La electricidad del pensamiento, el magnetismo del espíritu. Por eso Pericles, que ejerció durante cuarenta años un poder omnímodo en Atenas, reinó sin gobernar, pues Aspasia, tipo acabado de la hetaira, imperaba sobre él.

La hetaira fue la seductora sirena que fascinando a los viajeros de la vida, no les permitía arribar al puerto del matrimonio.

Hallábanse tan dulcemente entretenidos los hombres con las Teodoteas, Lamias, Mirtinas y Leontias, que no podían pensar en contraer lazos matrimoniales.

Los varones más ilustres partían su gloria con las hetairas: Temístocles entra victorioso en Atenas acompañado de cuatro hetairas; Alejandro entrega sus trofeos a Thais; Praxiteles consagra su cincel a Frine; Sófocles pone sus laureles escénicos a los pies de Arquipa; Apeles elige por musa a Lais; Platón filosofa con Arqueanasa; Sócrates con Diotima.

Diotima era una hetaira que cristalizó el fango de los placeres impuros, convirtiendo en crisálida la oruga del amor y después en mariposa. Diotima no fue la Venus de la voluptuosidad, sino la Psiquis de las pasiones.

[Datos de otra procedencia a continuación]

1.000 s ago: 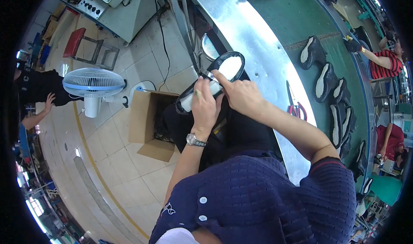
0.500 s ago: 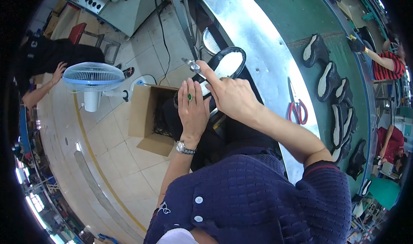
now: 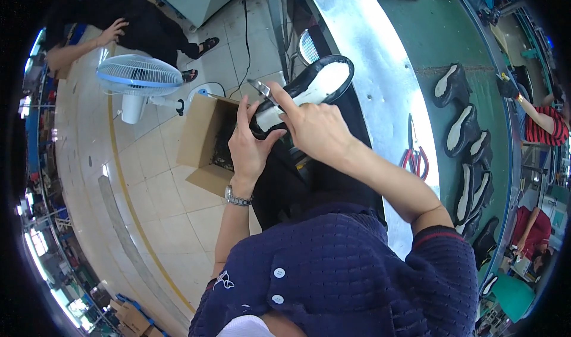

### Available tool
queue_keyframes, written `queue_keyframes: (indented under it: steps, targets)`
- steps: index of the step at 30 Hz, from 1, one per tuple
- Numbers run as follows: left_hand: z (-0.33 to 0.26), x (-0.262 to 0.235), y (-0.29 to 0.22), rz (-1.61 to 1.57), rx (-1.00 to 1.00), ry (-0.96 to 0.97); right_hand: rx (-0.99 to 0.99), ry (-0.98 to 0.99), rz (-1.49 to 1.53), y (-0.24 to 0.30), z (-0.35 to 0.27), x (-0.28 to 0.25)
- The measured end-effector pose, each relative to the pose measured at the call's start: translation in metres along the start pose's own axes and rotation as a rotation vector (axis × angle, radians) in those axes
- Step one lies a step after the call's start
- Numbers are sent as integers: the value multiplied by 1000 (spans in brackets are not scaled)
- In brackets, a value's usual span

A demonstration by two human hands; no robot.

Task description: Trimming and checking shoe components during the assembly process.

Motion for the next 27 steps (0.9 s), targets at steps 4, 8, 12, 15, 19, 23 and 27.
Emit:
queue_keyframes:
  steps: [4,8,12,15,19,23,27]
  targets:
    - [6,-1,5,-67,40,14,54,-20,-4,-18,1,16]
    - [11,-16,19,-327,76,209,16,-125,-27,-35,13,-28]
    - [-23,-20,6,-178,34,73,274,40,-114,-75,-3,-24]
    - [-82,-7,-12,-598,-385,101,327,381,292,-59,-50,-16]
    - [-115,-23,-4,-195,-350,-101,269,632,379,-23,-80,2]
    - [-116,-41,4,-29,-332,-175,-66,655,312,6,-71,11]
    - [-124,-36,-3,-144,-295,-148,-30,809,62,34,-56,3]
Point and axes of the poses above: each hand's wrist, its own z-axis towards the middle knuckle, its own x-axis out of the palm, y = z × x, the point moved 4 cm from there along z, towards the middle knuckle, and after that the axes turned 14 degrees about x, right-handed, at the moved point
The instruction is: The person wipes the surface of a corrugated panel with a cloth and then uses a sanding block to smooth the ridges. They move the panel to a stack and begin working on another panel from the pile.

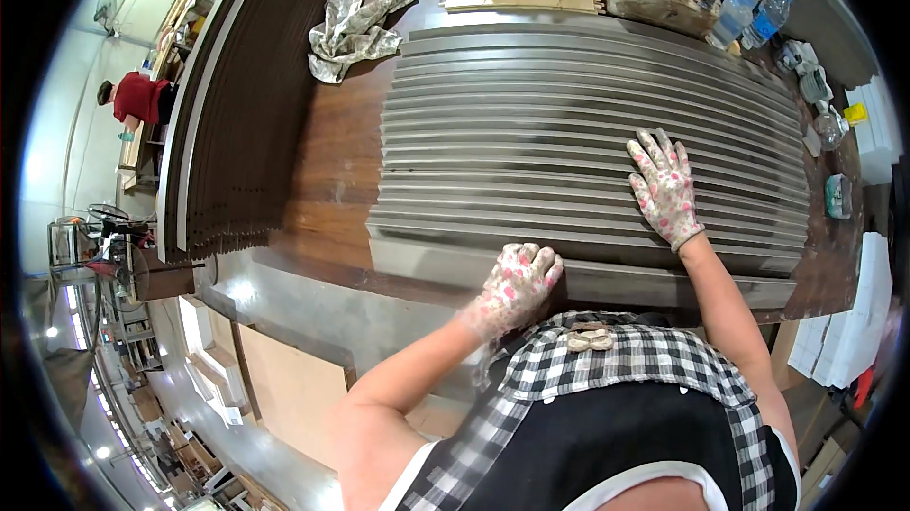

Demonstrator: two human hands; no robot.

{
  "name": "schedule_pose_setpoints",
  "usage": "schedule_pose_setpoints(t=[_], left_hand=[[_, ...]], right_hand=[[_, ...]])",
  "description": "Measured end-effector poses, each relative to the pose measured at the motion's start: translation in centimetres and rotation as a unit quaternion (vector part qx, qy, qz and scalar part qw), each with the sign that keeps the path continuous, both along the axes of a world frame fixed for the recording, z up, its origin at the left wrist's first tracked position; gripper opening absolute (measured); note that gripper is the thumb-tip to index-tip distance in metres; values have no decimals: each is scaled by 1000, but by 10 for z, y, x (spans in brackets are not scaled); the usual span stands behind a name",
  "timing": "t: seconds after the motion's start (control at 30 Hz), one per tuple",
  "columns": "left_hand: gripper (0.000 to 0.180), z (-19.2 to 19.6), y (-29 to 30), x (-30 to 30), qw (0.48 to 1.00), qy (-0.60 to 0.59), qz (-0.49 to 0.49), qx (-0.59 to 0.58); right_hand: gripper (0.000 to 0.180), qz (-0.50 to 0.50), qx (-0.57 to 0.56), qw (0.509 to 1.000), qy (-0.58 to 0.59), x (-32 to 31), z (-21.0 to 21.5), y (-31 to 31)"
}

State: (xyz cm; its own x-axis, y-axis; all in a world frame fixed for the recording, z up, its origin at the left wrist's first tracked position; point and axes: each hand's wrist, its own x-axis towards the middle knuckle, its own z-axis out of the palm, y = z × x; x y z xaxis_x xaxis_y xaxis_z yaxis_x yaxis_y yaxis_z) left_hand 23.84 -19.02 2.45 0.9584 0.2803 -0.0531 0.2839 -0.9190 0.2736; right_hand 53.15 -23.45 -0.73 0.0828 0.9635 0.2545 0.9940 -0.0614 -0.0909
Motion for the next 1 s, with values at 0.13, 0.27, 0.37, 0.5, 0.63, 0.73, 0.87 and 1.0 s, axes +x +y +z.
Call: schedule_pose_setpoints(t=[0.13,0.27,0.37,0.5,0.63,0.73,0.87,1.0], left_hand=[[43,-32,8,-2,998,-29,9,57],[77,-25,12,10,986,-49,66,145],[92,-9,14,25,995,-34,84,33],[96,-5,1,21,995,-24,92,33],[95,9,1,23,996,26,91,-5],[96,6,-1,17,995,12,101,-24],[99,6,-3,25,995,5,93,-22],[99,-4,-10,42,995,-1,93,46]], right_hand=[[51,-19,-10,1000,18,-3,8,-5],[66,6,-66,998,-3,-24,7,-8],[75,10,-114,993,-1,-21,12,-7],[82,12,-149,989,18,-28,24,-15],[81,10,-146,989,25,-30,31,-12],[83,-7,-155,987,41,-45,28,-17],[85,-9,-140,990,26,-40,27,-24],[79,-12,-139,990,12,-25,24,-29]])
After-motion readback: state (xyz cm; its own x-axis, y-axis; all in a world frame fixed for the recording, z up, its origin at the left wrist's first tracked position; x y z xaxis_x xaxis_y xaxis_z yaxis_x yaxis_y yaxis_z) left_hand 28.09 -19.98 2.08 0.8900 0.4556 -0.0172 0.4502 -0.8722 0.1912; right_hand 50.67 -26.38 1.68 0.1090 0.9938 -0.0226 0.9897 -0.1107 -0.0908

La hetaira en Grecia y la bayadera en la India, tuvieron gran preponderancia por su cultura intelectual: la hetaira fue proclamada musa de la civilización; la bayadera, ápsada paridisiaca.

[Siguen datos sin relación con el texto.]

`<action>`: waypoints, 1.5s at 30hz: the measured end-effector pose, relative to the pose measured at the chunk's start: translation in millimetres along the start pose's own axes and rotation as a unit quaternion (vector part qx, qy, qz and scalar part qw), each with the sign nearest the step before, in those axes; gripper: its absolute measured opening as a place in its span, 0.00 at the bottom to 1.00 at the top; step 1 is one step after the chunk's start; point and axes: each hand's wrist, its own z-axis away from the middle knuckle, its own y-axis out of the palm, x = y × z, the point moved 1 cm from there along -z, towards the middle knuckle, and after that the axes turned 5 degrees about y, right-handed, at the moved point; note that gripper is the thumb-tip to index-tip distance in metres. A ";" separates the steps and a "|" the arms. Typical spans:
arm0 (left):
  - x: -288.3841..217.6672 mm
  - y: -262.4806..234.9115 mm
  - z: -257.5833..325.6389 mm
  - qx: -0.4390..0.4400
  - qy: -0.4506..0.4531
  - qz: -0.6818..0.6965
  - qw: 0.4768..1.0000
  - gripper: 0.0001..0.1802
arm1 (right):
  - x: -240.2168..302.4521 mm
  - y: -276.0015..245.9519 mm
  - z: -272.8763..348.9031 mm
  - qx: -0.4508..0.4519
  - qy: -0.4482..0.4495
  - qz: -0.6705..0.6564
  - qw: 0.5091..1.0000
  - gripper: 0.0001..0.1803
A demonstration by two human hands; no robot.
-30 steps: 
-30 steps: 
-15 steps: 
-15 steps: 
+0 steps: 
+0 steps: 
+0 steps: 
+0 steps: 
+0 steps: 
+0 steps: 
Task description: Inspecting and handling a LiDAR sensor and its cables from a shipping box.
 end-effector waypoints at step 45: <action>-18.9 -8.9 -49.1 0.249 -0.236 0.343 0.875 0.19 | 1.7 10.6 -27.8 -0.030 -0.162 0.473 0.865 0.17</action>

Si estas mujeres casi abyectas prevalecieron tanto, ¡cuántos triunfos podrá alcanzar la mujer adornada de todas las virtudes cristianas si cultiva su talento!

Grandes los obtuvo doña María de Molina, esposa honrada, tierna madre, inteligente reina, dama devota sin fanatismo e ilustrada sin vanidad. En vida fue muy amada de sus súbditos, y a su muerte se consideró huérfana la patria. La tumba de esta inolvidable reina se halla en Valladolid, en la iglesia de las Huelgas: es de mármol blanco con estatua yacente. Los españoles y extranjeros la visitan con el mayor respeto rindiendo a la memoria de doña María el homenaje de la más entusiasta admiración.